- **Problem details**
Starting with the line that contains "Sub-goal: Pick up", set down each line through the end of the entries below, exactly and with nothing added.

***** Data to process *****

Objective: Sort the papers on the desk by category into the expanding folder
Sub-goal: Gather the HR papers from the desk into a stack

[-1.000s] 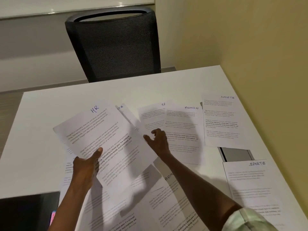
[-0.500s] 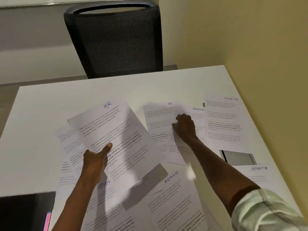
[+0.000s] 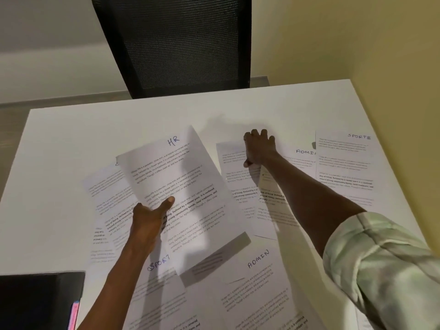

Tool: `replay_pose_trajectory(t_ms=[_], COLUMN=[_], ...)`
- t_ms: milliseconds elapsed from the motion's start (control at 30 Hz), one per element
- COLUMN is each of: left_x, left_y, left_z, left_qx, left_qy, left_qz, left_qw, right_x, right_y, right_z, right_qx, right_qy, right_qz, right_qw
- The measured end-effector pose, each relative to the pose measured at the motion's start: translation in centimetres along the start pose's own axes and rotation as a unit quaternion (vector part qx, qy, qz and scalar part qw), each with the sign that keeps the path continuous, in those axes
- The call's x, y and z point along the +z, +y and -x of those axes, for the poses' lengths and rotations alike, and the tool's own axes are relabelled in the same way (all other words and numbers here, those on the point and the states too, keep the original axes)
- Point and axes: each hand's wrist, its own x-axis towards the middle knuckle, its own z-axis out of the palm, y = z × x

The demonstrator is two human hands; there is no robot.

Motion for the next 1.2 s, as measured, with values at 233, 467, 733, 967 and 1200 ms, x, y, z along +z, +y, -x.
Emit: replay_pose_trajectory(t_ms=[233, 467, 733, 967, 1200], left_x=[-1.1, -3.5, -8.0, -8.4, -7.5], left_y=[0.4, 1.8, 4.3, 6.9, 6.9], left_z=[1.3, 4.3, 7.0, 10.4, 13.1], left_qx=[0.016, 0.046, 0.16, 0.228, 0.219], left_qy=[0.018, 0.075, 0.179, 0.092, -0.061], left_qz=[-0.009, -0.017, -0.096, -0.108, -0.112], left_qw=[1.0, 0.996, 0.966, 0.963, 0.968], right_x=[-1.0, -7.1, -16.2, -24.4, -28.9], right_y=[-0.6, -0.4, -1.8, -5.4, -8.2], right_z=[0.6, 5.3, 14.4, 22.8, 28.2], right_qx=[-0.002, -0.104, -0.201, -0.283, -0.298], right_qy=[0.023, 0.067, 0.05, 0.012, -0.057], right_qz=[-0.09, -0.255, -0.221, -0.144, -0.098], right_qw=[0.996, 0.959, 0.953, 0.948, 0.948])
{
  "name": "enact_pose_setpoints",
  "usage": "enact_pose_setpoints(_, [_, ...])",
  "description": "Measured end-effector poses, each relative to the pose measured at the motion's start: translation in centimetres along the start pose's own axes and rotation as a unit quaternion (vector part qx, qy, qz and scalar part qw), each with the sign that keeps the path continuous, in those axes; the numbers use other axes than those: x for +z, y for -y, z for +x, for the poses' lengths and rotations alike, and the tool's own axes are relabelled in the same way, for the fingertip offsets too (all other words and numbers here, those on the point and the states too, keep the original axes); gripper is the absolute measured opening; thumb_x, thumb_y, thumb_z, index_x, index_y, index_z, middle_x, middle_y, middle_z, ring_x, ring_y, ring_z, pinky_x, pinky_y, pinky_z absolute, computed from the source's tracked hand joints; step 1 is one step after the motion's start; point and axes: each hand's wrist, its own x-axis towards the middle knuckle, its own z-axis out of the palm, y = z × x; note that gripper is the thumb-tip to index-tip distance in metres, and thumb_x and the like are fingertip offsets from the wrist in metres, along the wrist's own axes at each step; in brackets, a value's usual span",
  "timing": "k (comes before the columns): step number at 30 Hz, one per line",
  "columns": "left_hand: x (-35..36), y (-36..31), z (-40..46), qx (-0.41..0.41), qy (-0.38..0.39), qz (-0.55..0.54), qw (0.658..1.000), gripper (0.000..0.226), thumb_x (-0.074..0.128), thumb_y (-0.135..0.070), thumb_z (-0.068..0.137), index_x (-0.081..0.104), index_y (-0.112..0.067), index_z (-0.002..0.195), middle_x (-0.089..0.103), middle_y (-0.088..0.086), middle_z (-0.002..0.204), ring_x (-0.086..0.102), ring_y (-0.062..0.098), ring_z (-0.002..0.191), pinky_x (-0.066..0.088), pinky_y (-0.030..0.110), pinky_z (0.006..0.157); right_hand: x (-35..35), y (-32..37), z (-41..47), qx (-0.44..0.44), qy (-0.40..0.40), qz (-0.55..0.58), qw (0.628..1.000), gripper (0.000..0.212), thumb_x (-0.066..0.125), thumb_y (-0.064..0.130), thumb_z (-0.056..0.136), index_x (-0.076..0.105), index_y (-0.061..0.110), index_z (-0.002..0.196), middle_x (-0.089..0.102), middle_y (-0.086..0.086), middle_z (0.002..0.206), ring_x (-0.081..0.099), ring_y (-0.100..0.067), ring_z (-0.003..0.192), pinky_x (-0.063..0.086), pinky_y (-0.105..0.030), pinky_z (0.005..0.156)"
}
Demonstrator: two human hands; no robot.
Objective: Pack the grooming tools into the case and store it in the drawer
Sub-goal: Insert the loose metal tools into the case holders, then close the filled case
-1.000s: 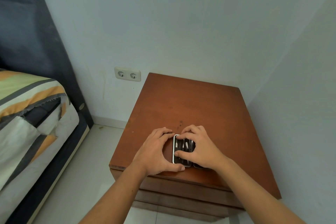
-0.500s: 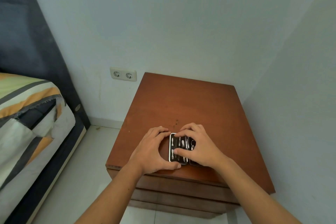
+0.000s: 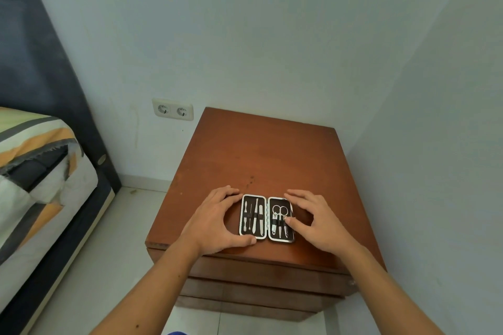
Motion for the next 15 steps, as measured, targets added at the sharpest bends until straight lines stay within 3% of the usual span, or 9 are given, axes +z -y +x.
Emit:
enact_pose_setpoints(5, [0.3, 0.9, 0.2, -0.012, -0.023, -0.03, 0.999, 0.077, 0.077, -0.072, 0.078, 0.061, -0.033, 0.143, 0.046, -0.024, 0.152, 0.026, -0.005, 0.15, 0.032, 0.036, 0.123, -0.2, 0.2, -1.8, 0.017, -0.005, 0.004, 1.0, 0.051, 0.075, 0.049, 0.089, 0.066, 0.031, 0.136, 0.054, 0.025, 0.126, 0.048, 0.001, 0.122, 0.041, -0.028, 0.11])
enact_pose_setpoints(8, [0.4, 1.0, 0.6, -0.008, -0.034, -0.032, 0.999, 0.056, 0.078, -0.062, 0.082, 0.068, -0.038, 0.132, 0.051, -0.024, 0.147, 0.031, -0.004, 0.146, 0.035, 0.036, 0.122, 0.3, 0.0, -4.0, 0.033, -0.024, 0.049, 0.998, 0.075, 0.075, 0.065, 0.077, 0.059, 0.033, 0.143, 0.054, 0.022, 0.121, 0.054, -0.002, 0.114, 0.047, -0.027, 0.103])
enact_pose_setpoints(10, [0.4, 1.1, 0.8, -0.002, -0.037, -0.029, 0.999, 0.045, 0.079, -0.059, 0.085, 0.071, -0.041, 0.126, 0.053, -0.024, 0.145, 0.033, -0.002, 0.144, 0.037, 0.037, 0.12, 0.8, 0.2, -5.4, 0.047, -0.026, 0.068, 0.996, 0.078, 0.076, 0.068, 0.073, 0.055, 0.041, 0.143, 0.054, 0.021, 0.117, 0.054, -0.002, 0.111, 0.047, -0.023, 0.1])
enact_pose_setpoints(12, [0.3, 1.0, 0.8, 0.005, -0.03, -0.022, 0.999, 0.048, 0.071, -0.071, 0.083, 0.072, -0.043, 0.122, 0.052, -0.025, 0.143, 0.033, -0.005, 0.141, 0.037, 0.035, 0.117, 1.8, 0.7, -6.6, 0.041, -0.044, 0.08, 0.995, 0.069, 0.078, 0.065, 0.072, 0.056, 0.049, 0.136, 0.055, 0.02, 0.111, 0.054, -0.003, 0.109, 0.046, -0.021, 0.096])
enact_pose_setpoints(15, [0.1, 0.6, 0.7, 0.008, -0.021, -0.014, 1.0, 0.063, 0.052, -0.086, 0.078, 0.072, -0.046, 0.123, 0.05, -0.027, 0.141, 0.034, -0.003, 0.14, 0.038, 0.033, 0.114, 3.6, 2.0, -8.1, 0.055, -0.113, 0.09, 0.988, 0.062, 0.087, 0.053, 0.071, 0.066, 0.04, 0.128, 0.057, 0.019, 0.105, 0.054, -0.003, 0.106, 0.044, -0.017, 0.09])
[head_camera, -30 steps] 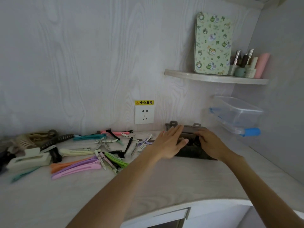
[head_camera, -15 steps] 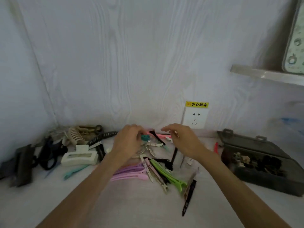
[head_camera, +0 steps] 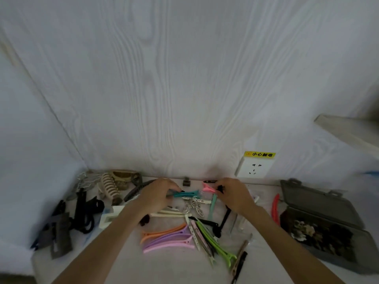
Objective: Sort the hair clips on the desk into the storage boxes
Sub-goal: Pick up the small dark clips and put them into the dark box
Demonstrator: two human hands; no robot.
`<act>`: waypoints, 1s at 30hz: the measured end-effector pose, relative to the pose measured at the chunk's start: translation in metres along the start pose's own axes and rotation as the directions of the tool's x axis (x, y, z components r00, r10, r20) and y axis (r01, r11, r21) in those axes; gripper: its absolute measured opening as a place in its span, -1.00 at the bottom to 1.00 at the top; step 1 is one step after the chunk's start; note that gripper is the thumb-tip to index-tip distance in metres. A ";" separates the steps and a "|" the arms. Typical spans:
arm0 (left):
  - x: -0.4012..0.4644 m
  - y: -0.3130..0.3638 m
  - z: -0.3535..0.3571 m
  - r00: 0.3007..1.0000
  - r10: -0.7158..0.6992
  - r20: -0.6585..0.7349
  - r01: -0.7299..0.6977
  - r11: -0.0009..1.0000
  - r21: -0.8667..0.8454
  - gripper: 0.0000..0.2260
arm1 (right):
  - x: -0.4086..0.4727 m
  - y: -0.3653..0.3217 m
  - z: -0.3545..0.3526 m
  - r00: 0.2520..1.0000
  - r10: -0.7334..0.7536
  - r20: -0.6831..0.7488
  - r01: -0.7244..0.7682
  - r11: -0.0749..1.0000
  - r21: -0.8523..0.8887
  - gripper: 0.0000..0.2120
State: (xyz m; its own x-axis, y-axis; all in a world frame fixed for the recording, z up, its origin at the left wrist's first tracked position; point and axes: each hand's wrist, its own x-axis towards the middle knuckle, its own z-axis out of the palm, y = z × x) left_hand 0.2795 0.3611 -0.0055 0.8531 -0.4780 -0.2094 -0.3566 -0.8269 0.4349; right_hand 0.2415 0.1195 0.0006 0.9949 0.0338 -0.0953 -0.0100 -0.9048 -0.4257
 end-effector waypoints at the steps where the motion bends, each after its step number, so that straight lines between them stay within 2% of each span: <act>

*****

- **Task output**
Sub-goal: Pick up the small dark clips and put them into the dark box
Demonstrator: two human hands; no robot.
`<act>`: waypoints, 1s at 30hz: the measured end-effector pose, relative to the pose measured at the chunk's start: translation in metres along the start pose's own axes and rotation as the directions of the tool's x axis (x, y, z components r00, r10, r20) and y axis (r01, r11, r21) in those axes; gripper: its absolute measured opening as a place in its span, -1.00 at the bottom to 1.00 at the top; step 1 is one step after the chunk's start; note that gripper is the thumb-tip to index-tip distance in metres. A ";" separates the steps and a "|" the arms. Typical spans:
arm0 (left):
  - x: -0.4012..0.4644 m
  - y: -0.3130..0.3638 m
  - z: -0.3535..0.3571 m
  - r00: 0.3007..1.0000
  - r10: -0.7158..0.6992
  - r20: -0.6585..0.7349
  - r01: -0.7299..0.6977
  - r11: -0.0009..1.0000
  - r21: -0.8667..0.8454
  - gripper: 0.0000..0.2260
arm1 (right):
  - x: -0.4086..0.4727 m
  - y: -0.3653..0.3217 m
  - z: -0.3545..0.3526 m
  - r00: 0.2520..1.0000
  - r10: -0.7334..0.7536
  - r20: -0.6831..0.7488
  - r01: -0.7244..0.7682
  - r11: -0.0749..1.0000
  - r21: -0.8523..0.8887
  - gripper: 0.0000..0.2120
State: (xyz m; its own x-axis, y-axis; all in a world frame fixed for the recording, z up, its origin at the left wrist's first tracked position; point and axes: each hand's wrist, its own x-axis towards the middle knuckle, its own z-axis out of the palm, y = z × x) left_hand 0.2795 0.3611 -0.0055 0.8531 -0.4780 -0.2094 -0.3566 -0.8269 0.4349; right_hand 0.2415 0.1195 0.0006 0.9949 0.0338 -0.0953 -0.0100 -0.9048 -0.4257
 end-effector waypoints at the steps where the motion bends, each after its step number, so that straight lines between them stay within 2% of each span: <act>

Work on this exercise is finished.